Drawing on feminist ethnographic research conducted in three nursing homes in Ontario, Canada, this chapter examines the unpaid work that nursing home residents do, as they negotiate and respond to their own and others’ care needs. It shines a light on residents’ practices of care, social glue and boundary-setting, as well as on their critical insights and jokes. Making links to everyday organisational conditions, and to circulating narratives of care and disability, it elaborates how residents’ practices are socially and organisationally mediated, with staff and others playing an important role in overseeing, facilitating and limiting residents’ contributions. The chapter illustrates how the boundaries between paid and unpaid work are boundaries that nursing home residents actively negotiate.
This chapter draws on staff interview data and fieldnotes to examine the perspectives of staff and the relationships they have with relatives’ families in Canadian, Norwegian and Swedish nursing homes. Jurisdictional contextual differences, including models of care, staffing levels and work organisation, vary considerably. These different contextual conditions shape the various roles that families navigate alongside and with staff, and the amount and form of unpaid work in which they engage. These conditions also shape the types and depth of relationships that form between staff and families. Such factors as having a contact-person model, small units and high staffing levels leave room and space for closer social connections between residents, family and staff and more continuity. However, these systems are not achievable without sufficient staffing levels and managerial support. Without them, there will continue to be tensions between staff and families and demands on both families and staff to bridge care gaps with unpaid work.

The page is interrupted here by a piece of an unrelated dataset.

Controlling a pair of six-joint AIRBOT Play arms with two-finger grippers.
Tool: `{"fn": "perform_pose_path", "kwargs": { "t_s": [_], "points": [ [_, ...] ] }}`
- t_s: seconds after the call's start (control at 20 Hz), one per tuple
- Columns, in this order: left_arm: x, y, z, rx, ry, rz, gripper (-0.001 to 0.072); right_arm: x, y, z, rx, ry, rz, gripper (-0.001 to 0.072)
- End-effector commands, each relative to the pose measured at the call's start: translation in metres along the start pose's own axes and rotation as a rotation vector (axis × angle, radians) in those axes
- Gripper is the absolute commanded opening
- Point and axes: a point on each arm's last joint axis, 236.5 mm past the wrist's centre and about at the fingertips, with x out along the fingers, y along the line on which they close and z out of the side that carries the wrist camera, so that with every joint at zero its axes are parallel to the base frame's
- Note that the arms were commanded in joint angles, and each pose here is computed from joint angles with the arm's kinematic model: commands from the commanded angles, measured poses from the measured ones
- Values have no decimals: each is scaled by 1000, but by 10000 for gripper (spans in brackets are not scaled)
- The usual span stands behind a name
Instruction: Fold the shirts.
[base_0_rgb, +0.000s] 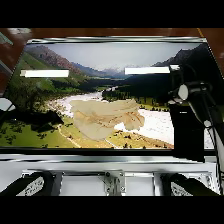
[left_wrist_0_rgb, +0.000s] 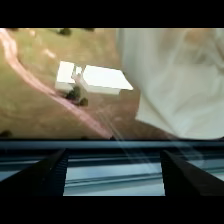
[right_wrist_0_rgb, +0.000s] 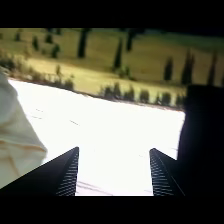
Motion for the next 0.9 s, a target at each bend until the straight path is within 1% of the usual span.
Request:
{"fn": "perform_pose_path", "kwargs": {
  "t_s": [0.0, 0.1, 0.25, 0.5, 0.55, 0.6, 0.7, 0.75, 0.8, 0.85],
  "points": [
    [44, -3, -53, -46, 126, -93, 714, 3, -24, -42, 149, 140, 71, 568],
    [69, -16, -49, -76, 60, -157, 714, 10, -20, -53, 201, 169, 115, 567],
    [87, -28, -33, -85, -22, -173, 714, 15, -14, -63, 184, 196, 125, 568],
    [129, -52, -37, -97, 28, -234, 714, 16, -11, -53, 199, 155, 139, 571],
    [135, -54, -34, -121, 25, -244, 713, 16, -9, -53, 204, 154, 148, 635],
    [138, -55, -27, -162, 4, -256, 706, 16, -8, -53, 206, 154, 152, 666],
    [137, -58, -10, -200, -47, -272, 700, 16, -8, -53, 207, 154, 153, 666],
    [134, -62, -4, -192, -60, -279, 527, 16, -4, -52, 216, 156, 170, 666],
    [130, -67, 1, -182, -70, -288, 206, 19, 5, -54, 227, 173, 204, 666],
    [126, -73, 5, -161, -75, -300, 51, 23, 18, -57, 236, 204, 260, 666]
  ]
}}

Based on a thematic analysis of 35 interviews with family members, volunteers, staff and residents in three Ontario care homes conducted between 2017 and 2019, this chapter explores the unpaid yet critical contribution of family members and volunteers, as well as of residents and staff, to enriching the quality of life for nursing home residents. We identify five key areas for developing promising organisational practices for supporting living: gaining knowledge of residents’ past lives and interests; bringing the outside interests of family members, volunteers and residents into long-term care homes; encouraging friendships with other residents, family members, staff and volunteers; developing intergenerational initiatives that regularly bring children into long-term care sites; and the key role of family members and volunteers in getting residents out of their rooms.